Netflix / conductor

Conductor is a microservices orchestration engine.
Apache License 2.0
12.81k stars 2.34k forks source link

Roadmap for fast/high-throughput execution workflow #1958

Closed imaffe closed 3 years ago

imaffe commented 4 years ago

Our team is searching for a workflow execution engine that can orchestrate chains of microservice calls with less than 100ms overhead and can support 1k execution per second (on single machine). This engine are very likely to become sort of integration layer of many hidden microservice and is aimed at processing very large volume of requests/events (perhaps 100k per second).

I looked at AWS Step functions Express workflows AWS Step Functions. I found that the Standard workflow are very similar to what Conductor is like now. But not many open source can provide the same throughput like the Express Workflow (support 100,000+ requests per second).

according to ISSUE1183, conductor faces the same challenge and has the plan to to provide performance guarantee similar to AWS Express Workflows. So I'm wondering if there is a road map of what was the design , when will it come out or what our community developers can do for this big improvement..

BTW I searched a lot of other workflow engines to find similar products as Express Workflow, including Jenkins, Airflow, Azakaban, Camunda, Fisson Workflows, GoCD. The architecture of these systems are all "scheduler+polling" style. This is because in use cases including CI/CD, media processing, the workload requires exact-once execution so persisting each step/task state is necessary. And different tasks could be executed on different machines. I believe is why "scheduler + polling" is applied in such scenarios.

However in my use cases, we want use the workflow engine to reduce the repetitive work of writing actual code to pull data from APIs, assemble them and call next API. We want this process done through configuration so that the operation team (who might not know how to code) or developers can avoid writing repetitive code.

In this case, each execution is very similar to a normal RESTful/gRPC request, and it only needs at-least once execution. (Idempotency guaranteed by downstream APIs), then we don't want schedule simple API calls on different machines. Actually we kind of expect the request/event to go through a chain of Tasks/Deciders/Parallels (like the filter/Responsibility Chain pattern) and different execution of a workflow can reuse the in-memory data structures (in Java, Objects) just like the Java Servlet filter implementation. An execution are only executed on single machine, and parallelism is based on branches (each branch is executed using one thread, all tasks on the same branch is executed by the same thread). Obviously this is a bit different from the architecture the conductor has right now (I would say it's more like a functional computing framework like AWS Lambda but only support workflow DSL language/framework).

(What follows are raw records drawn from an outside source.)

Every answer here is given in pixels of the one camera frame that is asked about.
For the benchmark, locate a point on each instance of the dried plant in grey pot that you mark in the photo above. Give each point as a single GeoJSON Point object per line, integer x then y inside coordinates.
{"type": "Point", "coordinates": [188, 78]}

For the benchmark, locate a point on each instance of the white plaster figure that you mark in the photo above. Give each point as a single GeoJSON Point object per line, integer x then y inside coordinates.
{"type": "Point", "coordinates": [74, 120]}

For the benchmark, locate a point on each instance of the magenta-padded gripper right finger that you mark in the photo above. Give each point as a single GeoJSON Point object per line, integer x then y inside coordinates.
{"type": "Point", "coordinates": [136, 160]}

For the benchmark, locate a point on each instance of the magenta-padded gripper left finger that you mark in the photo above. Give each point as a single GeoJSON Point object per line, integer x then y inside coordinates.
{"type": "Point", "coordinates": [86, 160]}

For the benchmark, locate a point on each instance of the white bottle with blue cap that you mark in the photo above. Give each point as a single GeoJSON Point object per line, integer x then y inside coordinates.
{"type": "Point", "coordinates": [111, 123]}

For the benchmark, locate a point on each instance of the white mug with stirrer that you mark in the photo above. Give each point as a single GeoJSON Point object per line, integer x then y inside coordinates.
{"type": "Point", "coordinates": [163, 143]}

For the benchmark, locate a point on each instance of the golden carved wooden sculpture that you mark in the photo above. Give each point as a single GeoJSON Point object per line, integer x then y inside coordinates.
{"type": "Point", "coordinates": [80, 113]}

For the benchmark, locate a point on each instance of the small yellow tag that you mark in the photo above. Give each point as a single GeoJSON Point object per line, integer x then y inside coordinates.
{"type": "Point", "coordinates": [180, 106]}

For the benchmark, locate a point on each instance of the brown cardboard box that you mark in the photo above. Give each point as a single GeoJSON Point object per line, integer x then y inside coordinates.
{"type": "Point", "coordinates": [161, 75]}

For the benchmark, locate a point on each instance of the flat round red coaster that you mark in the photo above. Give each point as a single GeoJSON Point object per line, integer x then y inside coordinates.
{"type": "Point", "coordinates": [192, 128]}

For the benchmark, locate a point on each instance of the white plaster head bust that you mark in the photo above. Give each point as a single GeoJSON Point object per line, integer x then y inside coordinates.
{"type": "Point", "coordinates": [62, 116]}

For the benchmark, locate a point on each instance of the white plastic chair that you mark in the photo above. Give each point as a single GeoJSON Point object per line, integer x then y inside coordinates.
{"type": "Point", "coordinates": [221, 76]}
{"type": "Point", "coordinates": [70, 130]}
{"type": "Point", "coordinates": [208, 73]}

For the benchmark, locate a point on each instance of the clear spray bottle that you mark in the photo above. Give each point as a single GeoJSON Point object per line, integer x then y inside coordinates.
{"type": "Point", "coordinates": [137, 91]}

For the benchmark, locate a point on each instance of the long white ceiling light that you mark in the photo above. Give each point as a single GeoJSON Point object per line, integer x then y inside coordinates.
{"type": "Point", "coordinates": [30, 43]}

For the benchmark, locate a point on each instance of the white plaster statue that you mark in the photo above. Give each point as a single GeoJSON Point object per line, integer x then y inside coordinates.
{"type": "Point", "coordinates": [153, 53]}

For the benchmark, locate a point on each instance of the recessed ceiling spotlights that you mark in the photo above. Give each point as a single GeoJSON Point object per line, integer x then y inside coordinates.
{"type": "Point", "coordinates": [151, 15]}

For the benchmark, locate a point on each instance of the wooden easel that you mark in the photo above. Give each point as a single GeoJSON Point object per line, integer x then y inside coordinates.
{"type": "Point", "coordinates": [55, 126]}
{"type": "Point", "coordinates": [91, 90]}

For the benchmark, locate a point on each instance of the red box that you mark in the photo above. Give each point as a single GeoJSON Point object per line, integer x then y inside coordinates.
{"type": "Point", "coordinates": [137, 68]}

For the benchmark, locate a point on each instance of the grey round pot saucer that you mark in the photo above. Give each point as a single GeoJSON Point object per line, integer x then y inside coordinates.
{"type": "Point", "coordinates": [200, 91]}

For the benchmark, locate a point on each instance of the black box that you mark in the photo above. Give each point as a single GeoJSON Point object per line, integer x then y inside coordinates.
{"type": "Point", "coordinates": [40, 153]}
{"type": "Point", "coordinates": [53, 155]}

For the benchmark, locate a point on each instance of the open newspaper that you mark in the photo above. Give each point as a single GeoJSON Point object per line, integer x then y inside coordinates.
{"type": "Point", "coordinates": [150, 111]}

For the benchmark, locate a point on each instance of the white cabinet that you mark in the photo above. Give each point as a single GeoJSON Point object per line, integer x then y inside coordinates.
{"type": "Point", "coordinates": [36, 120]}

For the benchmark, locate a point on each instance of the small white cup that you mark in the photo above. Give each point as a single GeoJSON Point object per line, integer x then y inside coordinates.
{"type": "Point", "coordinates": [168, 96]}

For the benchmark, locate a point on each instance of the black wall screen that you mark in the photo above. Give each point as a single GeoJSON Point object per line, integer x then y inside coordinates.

Any comments or guidance or discussion is welcome, and it would be so nice if we can have access to some of your plans ~

aravindanr commented 4 years ago

Our team is searching for a workflow execution engine that can orchestrate chains of microservice calls with less than 100ms overhead and can support 1k execution per second (on single machine).

Can you elaborate on the "single machine" part? Why it has to be on a single machine?

In this case, each execution is very similar to a normal RESTful/gRPC request, and it only needs at-least once execution. (Idempotency guaranteed by downstream APIs), then we don't want schedule simple API calls on different machines.

This sounds very similar to GraphQL.

Conductor can be scaled to the level that you are looking for provided you pick the right dependencies. For this volume, Redis could be chosen and if persistence/auditing are not a concern, indexing (Elasticsearch) can be disabled. If its single machine, a LocalOnlyLock could be used instead of Zookeeper. We are happy to help in any way possible if you want to explore. further.

imaffe commented 4 years ago

Thanks your answer is helping us a lot

Can you elaborate on the "single machine" part? Why it has to be on a single machine? No what I mean is on average each machine can handle 1k request. (Perhaps many many more machines~)

Yeah I disabled all possible databases and elasticsearch, I saw some improvements and are still exploring on other parameters~

imaffe commented 4 years ago

indexing (Elasticsearch) can be disabled

Do you know how to disable es ? I set async.index.enable=true, so it is not writing task state updates synchronously to the es, not sure if this is the right way to do it~

imaffe commented 4 years ago

Alsi, I'm wondering if we can set the jetty thread pool size. I read from Jetty documentation that the minthread = 8and max thread = 200, we might want something higher than that number.

apanicker-nflx commented 4 years ago

Do you know how to disable es ?

ES can be disabled by setting the property workflow.indexing.enabled to false.

Configuring the size of the jetty threadpool is not currently supported, however, this can be added. If this is something that is of value to you, please feel free to open a PR to make these configurable in the jetty server.

github-actions[bot] commented 3 years ago

This issue is stale, because it has been open for 45 days with no activity. Remove the stale label or comment, or this will be closed in 7 days.

github-actions[bot] commented 3 years ago

This issue was closed, because it has been stalled for 7 days with no activity.

giacomomagini commented 2 years ago

@imaffe Did you find the way to reach 100ms for 1k executions per second? Do you also have some numbers when using more than one machine?

@aravindanr Can you share any number about overhead when running Conductor at different scales like for 1k, 10k, 100k execution per seconds? The workflow I'm talking about would be 25 tasks split across 5 levels ( e.g. 5 in parallel -> 5 in parallel -> 5 in parallel -> 5 in parallel -> 5 in parallel)